Good stock photography photojournalism is about telling stories. For this reason a good photographer shouldn’t remove anything from the scene – at the scene or with photoshop – no matter how distracting it is. Good stock photography photojournalism strives to document reality.
You aren’t documenting reality if you photoshop parts of the scene of an otherwise great shot because the parts breaks up your composed shot. For example, you’re not documenting reality if you move a bicycle closer to the wreckage of an accident where a child was injured.
A good stock photojournalist works with what he has. Of course, this doesn’t mean that you cannot work around distractions. They can be eliminated by shooting from different angles. They can be minimized by using a zoom lens. A tight crop can also help reduce the distraction.
Tips for the Non-Stock Photography Journalist
The concept of working with the environment at hand can add an entire new dimension to your work. Rather than taking the standard smiling face on a plain background, photograph your subject in her natural environment. If you’re photographing craftsmen, photograph them in their workshops or at job sites. If you’re photographing a grandmother, pose her comfortably and, possibly, near the family photos. There really is no limit. Most environments contain a little “something” of themselves.

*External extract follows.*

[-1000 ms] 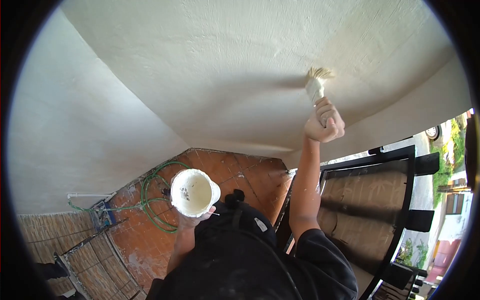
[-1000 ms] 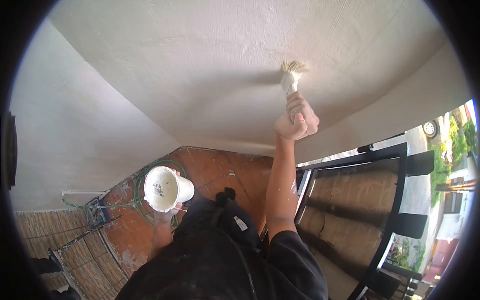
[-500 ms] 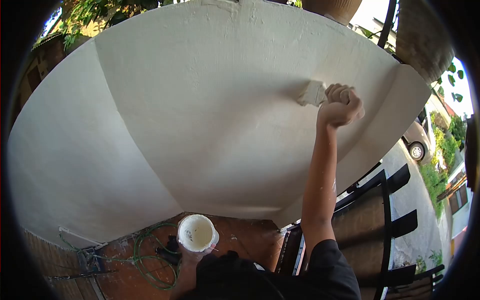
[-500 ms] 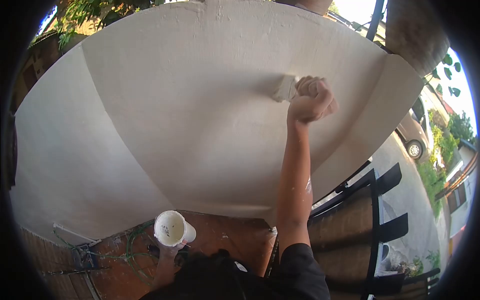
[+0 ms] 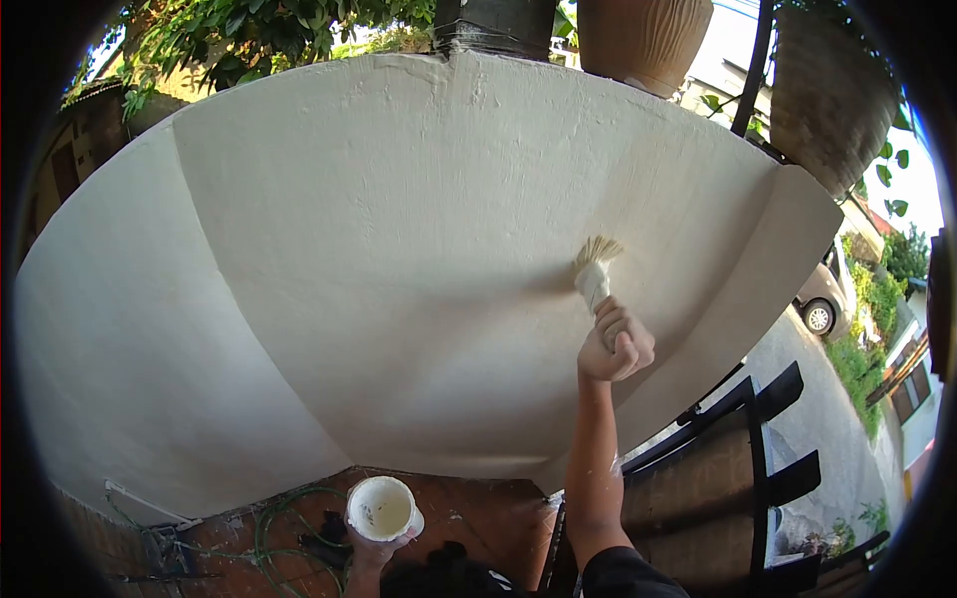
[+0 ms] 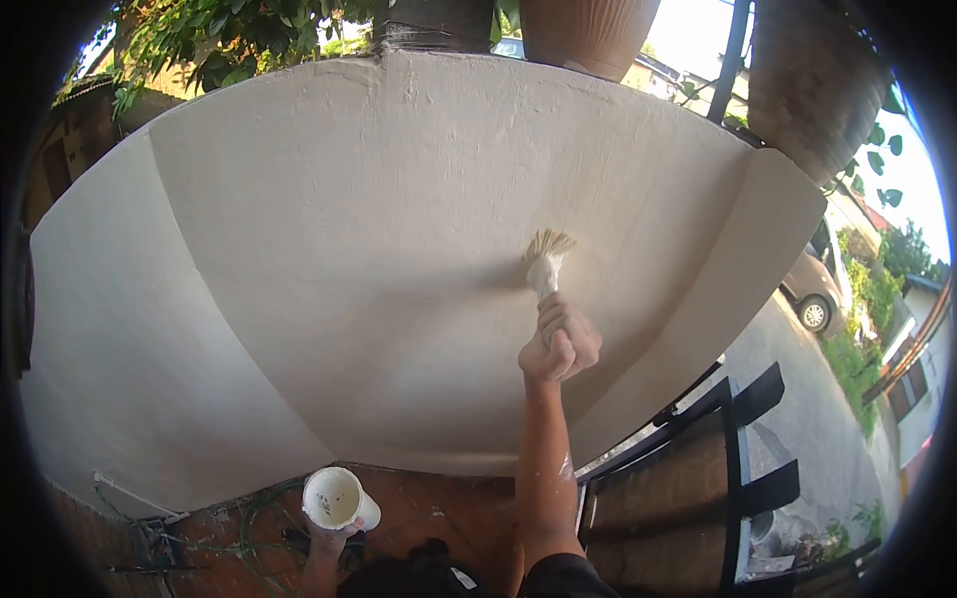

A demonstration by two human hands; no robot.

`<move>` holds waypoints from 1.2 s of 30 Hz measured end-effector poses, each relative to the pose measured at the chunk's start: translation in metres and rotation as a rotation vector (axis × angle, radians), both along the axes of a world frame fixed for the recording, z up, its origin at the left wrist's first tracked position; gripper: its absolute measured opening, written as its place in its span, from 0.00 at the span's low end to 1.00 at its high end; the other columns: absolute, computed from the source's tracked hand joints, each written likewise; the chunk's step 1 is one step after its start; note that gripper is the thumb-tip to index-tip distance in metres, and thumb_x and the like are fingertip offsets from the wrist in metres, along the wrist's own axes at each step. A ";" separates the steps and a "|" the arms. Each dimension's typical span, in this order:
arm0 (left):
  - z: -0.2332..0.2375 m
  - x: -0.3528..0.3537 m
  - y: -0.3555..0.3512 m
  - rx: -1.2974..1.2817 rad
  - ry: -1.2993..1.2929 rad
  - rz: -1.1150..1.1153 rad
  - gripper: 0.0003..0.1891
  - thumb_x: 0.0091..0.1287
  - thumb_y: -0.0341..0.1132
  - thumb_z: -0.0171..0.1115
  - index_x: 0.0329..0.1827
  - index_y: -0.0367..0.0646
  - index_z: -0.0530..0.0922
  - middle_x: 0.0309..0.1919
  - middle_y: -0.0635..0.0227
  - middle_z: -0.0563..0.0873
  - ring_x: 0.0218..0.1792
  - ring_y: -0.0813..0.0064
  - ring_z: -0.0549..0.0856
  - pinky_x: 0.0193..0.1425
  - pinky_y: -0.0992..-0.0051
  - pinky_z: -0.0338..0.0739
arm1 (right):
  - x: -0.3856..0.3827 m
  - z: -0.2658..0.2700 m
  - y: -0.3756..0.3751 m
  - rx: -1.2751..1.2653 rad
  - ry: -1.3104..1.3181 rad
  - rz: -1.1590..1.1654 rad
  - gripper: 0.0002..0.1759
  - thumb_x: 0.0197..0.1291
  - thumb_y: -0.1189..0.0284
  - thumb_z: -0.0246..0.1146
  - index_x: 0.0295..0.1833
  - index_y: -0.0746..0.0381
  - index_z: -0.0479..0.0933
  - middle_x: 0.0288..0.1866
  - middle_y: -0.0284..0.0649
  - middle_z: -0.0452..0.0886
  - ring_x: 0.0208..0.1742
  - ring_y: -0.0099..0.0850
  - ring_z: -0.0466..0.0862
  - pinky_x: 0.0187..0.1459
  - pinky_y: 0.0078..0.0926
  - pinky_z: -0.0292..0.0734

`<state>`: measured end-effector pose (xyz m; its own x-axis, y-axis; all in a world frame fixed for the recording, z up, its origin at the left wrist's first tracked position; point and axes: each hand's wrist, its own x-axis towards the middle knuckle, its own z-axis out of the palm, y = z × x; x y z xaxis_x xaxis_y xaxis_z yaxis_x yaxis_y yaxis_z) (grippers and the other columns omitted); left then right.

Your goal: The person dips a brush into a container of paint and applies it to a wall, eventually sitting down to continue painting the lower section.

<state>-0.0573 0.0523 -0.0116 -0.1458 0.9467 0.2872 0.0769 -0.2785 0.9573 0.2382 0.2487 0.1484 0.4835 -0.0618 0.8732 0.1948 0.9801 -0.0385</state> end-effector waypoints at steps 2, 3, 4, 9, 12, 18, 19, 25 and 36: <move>0.003 0.006 0.005 0.018 -0.009 -0.010 0.39 0.35 0.45 0.77 0.51 0.38 0.68 0.41 0.66 0.77 0.42 0.72 0.78 0.47 0.70 0.75 | -0.005 -0.042 -0.012 -0.136 0.042 -0.007 0.15 0.43 0.73 0.44 0.09 0.65 0.51 0.07 0.34 0.52 0.10 0.23 0.53 0.16 0.24 0.52; 0.006 0.009 0.007 0.030 -0.017 -0.015 0.39 0.35 0.45 0.77 0.50 0.38 0.68 0.41 0.66 0.77 0.41 0.73 0.79 0.46 0.70 0.75 | -0.007 -0.067 -0.014 -0.203 0.051 0.002 0.15 0.42 0.74 0.45 0.09 0.66 0.53 0.07 0.35 0.54 0.10 0.23 0.54 0.15 0.23 0.52; 0.009 0.011 0.008 0.041 -0.022 -0.020 0.38 0.34 0.44 0.77 0.49 0.39 0.69 0.40 0.66 0.78 0.40 0.73 0.79 0.46 0.71 0.75 | -0.007 -0.091 -0.015 -0.272 0.061 0.012 0.14 0.41 0.76 0.45 0.09 0.67 0.54 0.07 0.36 0.56 0.10 0.22 0.55 0.14 0.22 0.53; 0.020 0.018 0.005 0.046 -0.019 -0.083 0.38 0.34 0.43 0.77 0.48 0.39 0.68 0.39 0.67 0.78 0.40 0.74 0.79 0.44 0.72 0.76 | 0.006 -0.119 -0.015 -0.516 0.176 -0.015 0.14 0.43 0.76 0.44 0.09 0.66 0.54 0.07 0.35 0.55 0.11 0.21 0.54 0.14 0.21 0.51; 0.015 0.013 0.005 0.043 -0.026 -0.106 0.38 0.33 0.42 0.78 0.48 0.40 0.68 0.39 0.67 0.78 0.40 0.74 0.79 0.44 0.72 0.76 | 0.024 -0.007 -0.009 -0.239 0.207 0.075 0.16 0.46 0.77 0.43 0.09 0.65 0.53 0.08 0.34 0.55 0.12 0.20 0.53 0.15 0.21 0.49; 0.025 0.019 -0.001 -0.004 -0.087 -0.078 0.37 0.33 0.40 0.77 0.48 0.40 0.68 0.39 0.67 0.78 0.39 0.74 0.79 0.45 0.72 0.76 | 0.045 0.187 0.003 0.163 0.130 0.093 0.18 0.48 0.74 0.41 0.10 0.60 0.48 0.07 0.33 0.51 0.11 0.22 0.50 0.14 0.23 0.48; 0.024 0.019 0.000 0.008 -0.086 -0.083 0.37 0.33 0.39 0.77 0.48 0.40 0.68 0.39 0.67 0.78 0.39 0.74 0.79 0.45 0.72 0.76 | 0.046 0.198 0.001 0.159 0.130 0.093 0.18 0.48 0.74 0.41 0.10 0.60 0.48 0.07 0.33 0.51 0.11 0.22 0.50 0.14 0.23 0.48; 0.031 0.025 0.000 0.002 -0.131 -0.078 0.38 0.33 0.40 0.77 0.49 0.39 0.67 0.40 0.67 0.77 0.40 0.74 0.79 0.45 0.71 0.76 | 0.042 0.139 0.005 0.122 -0.051 0.165 0.16 0.44 0.74 0.42 0.10 0.61 0.47 0.08 0.34 0.49 0.11 0.23 0.52 0.16 0.23 0.53; 0.016 0.018 -0.004 0.016 0.001 -0.103 0.38 0.33 0.42 0.78 0.49 0.40 0.69 0.42 0.67 0.75 0.43 0.73 0.78 0.47 0.71 0.75 | -0.002 -0.097 -0.019 -0.423 0.165 0.004 0.16 0.46 0.73 0.42 0.10 0.61 0.50 0.07 0.33 0.50 0.11 0.22 0.49 0.15 0.22 0.50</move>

Keep a constantly composing eye. We’ve all seen photos with things like poles or trees in line with people’s heads and ruining an otherwise great photo. Before shooting, look for distractions by viewing your scene as though you’re eyes are a “viewfinder.”
Get close to your subject. Of course, this isn’t always desirable or possible. Usually, the closer you get to your subject, the easier it is to separate the background visually.
Shoot the angles. Try squatting down or getting up higher for a different perspective. Stools and chairs make excellent perches.